Dataset items
------------------------------------

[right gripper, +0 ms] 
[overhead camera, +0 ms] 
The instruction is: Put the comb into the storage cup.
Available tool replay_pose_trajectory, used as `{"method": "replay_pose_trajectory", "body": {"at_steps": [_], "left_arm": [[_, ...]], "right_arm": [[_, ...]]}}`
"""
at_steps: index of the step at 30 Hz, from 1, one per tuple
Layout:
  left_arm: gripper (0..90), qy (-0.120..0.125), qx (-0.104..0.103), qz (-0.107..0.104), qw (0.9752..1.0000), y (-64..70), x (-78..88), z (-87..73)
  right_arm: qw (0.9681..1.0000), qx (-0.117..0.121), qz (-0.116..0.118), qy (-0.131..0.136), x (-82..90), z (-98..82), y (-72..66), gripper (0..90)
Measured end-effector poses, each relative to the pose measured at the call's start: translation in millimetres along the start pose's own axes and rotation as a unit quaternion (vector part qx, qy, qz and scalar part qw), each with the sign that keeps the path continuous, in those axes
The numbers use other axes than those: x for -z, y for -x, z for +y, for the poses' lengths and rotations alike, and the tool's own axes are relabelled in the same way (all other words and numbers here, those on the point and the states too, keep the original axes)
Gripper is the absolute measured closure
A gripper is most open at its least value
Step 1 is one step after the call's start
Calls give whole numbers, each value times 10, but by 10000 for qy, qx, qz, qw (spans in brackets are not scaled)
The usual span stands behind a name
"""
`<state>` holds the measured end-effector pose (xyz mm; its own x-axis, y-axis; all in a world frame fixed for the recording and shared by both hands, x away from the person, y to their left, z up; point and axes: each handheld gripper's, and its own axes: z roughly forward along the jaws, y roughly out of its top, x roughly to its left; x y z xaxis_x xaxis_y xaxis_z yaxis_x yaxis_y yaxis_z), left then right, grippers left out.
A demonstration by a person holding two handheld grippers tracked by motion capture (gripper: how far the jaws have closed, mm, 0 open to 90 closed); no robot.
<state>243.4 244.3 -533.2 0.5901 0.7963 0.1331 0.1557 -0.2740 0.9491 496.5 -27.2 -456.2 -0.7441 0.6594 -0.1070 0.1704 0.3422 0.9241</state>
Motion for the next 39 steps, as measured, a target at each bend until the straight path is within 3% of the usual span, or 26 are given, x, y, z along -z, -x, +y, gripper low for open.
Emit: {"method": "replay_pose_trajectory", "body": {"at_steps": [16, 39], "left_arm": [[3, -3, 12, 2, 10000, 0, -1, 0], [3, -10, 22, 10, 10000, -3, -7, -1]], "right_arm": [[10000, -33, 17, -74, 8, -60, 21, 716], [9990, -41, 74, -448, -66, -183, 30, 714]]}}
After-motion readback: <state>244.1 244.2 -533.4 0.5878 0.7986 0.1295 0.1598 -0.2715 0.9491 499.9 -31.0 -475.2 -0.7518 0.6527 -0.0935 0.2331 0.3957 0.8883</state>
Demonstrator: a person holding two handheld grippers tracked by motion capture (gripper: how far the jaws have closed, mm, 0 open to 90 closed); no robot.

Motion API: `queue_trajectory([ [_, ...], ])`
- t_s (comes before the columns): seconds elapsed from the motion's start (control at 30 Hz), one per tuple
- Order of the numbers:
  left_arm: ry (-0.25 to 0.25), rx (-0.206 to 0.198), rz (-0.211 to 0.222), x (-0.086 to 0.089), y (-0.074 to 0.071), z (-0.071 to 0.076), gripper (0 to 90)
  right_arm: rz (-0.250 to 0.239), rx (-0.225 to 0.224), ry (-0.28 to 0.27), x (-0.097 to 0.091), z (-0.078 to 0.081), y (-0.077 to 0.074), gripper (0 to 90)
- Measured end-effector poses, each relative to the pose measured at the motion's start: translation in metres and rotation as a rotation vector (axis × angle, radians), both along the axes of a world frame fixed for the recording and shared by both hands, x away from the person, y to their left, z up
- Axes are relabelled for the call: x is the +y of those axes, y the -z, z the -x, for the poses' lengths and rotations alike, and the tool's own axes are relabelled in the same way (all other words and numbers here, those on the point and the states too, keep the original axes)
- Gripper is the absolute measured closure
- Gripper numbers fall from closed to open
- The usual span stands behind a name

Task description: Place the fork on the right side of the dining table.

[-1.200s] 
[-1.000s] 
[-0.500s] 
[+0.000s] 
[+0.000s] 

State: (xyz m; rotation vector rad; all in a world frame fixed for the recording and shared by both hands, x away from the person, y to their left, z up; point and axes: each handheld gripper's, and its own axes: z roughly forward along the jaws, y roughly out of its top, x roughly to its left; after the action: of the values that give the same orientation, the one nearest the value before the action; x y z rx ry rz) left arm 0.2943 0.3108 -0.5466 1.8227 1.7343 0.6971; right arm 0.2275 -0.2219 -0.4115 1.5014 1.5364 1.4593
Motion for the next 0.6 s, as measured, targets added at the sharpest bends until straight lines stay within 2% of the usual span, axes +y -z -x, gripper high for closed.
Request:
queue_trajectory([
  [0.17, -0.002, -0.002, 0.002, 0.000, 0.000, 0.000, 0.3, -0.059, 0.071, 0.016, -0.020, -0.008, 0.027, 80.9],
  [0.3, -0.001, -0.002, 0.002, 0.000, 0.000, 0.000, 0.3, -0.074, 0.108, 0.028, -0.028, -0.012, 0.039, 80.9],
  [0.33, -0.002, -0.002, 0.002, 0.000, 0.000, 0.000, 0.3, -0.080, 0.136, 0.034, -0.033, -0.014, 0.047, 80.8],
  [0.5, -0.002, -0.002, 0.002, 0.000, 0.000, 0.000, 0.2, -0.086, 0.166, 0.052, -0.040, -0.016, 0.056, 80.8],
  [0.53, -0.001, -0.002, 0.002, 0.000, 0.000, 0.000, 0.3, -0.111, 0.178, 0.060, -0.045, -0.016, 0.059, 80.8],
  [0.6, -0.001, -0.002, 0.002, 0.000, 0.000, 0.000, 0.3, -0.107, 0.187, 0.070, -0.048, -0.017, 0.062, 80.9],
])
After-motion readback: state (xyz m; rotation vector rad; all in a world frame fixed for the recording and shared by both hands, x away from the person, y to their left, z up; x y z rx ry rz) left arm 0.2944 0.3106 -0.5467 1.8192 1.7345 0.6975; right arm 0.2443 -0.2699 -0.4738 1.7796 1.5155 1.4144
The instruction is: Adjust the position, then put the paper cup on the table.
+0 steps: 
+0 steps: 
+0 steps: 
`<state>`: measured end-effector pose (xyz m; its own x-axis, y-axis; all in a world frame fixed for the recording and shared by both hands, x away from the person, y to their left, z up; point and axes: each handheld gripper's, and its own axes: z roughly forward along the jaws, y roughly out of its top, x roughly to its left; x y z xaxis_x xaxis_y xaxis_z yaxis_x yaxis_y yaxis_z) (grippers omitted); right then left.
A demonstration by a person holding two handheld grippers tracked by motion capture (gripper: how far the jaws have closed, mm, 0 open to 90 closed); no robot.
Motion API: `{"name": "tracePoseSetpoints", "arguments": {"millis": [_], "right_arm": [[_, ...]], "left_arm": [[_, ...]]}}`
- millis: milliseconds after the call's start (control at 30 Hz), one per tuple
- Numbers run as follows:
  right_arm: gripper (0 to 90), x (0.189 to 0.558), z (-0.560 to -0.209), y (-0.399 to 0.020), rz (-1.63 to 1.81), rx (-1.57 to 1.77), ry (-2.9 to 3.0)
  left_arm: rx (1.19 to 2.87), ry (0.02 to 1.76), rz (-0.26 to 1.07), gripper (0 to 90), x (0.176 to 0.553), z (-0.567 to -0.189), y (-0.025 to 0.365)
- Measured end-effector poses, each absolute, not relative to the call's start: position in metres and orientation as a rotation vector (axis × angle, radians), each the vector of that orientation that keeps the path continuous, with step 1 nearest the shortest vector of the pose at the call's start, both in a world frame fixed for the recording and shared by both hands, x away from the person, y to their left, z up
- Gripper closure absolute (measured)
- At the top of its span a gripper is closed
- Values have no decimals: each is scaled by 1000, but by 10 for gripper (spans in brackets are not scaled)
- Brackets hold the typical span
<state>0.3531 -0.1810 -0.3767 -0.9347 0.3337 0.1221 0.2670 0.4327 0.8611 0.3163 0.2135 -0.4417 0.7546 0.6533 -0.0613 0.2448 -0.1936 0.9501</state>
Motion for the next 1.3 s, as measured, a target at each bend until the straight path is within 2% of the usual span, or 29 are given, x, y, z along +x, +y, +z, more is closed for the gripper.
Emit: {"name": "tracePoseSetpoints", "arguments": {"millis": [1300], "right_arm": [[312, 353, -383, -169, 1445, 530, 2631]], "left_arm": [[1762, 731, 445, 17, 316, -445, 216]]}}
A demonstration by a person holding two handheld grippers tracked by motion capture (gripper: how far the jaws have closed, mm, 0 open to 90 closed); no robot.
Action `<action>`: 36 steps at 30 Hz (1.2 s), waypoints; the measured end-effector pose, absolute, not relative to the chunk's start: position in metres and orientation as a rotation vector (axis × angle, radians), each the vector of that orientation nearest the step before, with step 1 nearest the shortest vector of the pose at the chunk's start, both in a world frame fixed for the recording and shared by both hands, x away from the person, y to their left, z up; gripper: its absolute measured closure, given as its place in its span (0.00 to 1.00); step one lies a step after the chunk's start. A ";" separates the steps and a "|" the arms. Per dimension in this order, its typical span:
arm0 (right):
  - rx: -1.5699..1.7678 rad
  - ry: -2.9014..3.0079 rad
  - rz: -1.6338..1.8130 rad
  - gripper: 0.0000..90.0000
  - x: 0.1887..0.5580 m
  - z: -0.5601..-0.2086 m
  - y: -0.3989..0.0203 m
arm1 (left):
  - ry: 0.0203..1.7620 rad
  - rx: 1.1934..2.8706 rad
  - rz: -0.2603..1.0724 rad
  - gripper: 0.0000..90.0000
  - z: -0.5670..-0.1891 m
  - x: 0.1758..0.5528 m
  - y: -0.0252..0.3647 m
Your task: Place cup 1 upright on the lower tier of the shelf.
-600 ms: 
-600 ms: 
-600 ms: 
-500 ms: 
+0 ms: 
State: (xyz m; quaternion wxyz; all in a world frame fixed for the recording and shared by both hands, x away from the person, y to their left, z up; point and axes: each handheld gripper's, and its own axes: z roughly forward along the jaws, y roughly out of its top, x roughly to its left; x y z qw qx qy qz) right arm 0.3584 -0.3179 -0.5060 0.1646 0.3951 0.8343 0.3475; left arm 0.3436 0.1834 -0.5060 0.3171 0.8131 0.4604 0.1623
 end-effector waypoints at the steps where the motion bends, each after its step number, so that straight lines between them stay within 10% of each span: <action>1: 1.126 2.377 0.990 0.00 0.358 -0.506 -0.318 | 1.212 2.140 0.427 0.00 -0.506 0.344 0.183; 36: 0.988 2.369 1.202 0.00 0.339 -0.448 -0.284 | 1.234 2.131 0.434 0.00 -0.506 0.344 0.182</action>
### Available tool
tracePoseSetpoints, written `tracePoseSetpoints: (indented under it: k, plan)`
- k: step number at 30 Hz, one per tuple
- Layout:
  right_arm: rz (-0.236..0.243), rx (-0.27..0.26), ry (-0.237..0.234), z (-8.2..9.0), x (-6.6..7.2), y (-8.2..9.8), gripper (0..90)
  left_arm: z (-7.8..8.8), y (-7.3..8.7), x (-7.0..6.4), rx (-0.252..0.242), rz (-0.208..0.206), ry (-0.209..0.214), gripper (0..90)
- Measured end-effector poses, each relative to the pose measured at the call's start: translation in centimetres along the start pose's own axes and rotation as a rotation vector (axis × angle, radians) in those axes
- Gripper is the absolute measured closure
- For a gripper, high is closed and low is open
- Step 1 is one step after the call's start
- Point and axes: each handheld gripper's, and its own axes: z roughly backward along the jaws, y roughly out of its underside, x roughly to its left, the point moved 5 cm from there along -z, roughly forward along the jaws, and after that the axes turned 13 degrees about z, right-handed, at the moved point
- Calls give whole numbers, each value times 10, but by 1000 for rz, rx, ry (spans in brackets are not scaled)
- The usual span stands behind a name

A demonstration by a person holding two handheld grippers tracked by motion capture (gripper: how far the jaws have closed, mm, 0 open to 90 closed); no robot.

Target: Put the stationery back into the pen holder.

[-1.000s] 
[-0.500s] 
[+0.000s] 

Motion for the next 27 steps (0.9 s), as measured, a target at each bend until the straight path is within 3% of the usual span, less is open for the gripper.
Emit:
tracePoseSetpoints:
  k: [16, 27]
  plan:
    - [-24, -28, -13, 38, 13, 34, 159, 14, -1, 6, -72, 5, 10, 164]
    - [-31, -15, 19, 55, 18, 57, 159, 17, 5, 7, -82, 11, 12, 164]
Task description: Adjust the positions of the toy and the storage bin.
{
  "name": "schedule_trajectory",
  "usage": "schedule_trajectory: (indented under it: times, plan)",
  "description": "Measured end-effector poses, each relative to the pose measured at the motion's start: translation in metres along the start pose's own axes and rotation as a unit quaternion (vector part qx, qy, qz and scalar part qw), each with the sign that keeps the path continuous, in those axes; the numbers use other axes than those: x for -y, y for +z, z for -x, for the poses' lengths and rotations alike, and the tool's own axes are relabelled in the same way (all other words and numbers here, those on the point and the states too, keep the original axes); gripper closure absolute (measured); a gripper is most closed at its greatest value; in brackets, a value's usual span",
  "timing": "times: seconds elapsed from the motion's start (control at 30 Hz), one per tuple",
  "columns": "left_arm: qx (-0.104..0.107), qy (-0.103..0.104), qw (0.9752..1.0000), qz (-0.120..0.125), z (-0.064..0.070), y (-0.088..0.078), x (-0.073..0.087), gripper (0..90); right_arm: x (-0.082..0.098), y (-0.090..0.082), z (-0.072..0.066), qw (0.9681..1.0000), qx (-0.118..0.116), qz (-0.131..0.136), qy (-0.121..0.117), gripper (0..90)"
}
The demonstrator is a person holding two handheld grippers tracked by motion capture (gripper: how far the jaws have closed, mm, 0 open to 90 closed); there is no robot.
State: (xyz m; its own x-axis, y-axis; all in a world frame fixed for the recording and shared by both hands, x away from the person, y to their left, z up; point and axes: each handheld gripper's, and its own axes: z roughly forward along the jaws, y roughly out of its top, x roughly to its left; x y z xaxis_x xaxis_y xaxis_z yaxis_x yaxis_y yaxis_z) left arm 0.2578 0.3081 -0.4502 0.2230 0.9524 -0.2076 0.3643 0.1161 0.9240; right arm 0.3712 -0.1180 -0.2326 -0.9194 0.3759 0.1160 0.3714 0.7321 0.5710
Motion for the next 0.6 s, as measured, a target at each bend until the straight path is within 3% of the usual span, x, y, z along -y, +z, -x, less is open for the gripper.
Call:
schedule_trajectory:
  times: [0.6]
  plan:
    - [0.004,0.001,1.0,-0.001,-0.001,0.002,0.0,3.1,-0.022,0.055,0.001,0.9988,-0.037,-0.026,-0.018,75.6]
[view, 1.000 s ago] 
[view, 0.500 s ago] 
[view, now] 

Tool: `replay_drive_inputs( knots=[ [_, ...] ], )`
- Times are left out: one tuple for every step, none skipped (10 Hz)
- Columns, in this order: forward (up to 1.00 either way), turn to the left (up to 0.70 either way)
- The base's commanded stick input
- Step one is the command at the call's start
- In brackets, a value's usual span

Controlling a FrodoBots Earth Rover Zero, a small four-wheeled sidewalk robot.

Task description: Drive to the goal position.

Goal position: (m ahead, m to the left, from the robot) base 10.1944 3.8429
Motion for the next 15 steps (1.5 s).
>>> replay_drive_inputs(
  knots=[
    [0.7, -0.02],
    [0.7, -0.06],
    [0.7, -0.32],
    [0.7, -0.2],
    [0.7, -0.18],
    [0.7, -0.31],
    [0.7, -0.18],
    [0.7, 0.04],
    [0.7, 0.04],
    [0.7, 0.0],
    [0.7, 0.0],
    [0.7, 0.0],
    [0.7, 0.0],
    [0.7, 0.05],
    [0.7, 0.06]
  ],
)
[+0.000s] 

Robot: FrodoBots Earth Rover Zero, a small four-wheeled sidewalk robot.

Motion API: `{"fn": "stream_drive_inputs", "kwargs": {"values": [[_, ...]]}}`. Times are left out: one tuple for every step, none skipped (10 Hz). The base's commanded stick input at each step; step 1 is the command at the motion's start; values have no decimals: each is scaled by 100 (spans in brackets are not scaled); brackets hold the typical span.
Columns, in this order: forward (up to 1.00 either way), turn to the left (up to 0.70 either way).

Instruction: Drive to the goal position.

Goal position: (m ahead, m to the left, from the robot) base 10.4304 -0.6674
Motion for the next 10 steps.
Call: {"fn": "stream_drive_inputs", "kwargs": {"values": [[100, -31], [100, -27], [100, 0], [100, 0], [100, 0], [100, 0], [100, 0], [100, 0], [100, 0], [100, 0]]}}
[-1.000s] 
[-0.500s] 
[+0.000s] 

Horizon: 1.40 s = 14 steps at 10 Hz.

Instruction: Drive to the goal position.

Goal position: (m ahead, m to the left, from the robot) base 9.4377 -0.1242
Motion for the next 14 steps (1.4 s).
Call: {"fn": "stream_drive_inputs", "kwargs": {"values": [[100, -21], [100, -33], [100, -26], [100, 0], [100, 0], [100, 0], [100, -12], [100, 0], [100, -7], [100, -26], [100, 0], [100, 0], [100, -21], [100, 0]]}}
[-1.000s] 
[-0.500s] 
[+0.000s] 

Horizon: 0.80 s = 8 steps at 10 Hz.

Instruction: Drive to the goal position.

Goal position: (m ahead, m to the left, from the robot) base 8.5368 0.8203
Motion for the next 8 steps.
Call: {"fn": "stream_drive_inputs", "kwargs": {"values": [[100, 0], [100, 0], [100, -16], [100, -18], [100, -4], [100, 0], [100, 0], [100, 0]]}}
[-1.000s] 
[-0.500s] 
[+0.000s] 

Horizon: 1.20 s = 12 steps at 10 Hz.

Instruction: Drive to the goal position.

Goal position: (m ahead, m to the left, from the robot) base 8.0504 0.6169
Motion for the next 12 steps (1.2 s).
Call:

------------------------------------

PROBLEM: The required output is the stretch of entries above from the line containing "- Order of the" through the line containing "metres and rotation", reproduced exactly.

RESULT BELOW:
- Order of the numbers:
  left_arm: ry (-0.25 to 0.25), rx (-0.206 to 0.198), rz (-0.211 to 0.222), x (-0.086 to 0.089), y (-0.074 to 0.071), z (-0.071 to 0.076), gripper (0 to 90)
  right_arm: rz (-0.250 to 0.239), rx (-0.225 to 0.224), ry (-0.28 to 0.27), x (-0.097 to 0.091), z (-0.078 to 0.081), y (-0.077 to 0.074), gripper (0 to 90)
- Measured end-effector poses, each relative to the pose measured at the motion's start: translation in metres and rotation as a rotation vector (axis × angle, radians), both along the axes of a world frame fixed for the recording and shared by both hands, x away from the person, y to their left, z up

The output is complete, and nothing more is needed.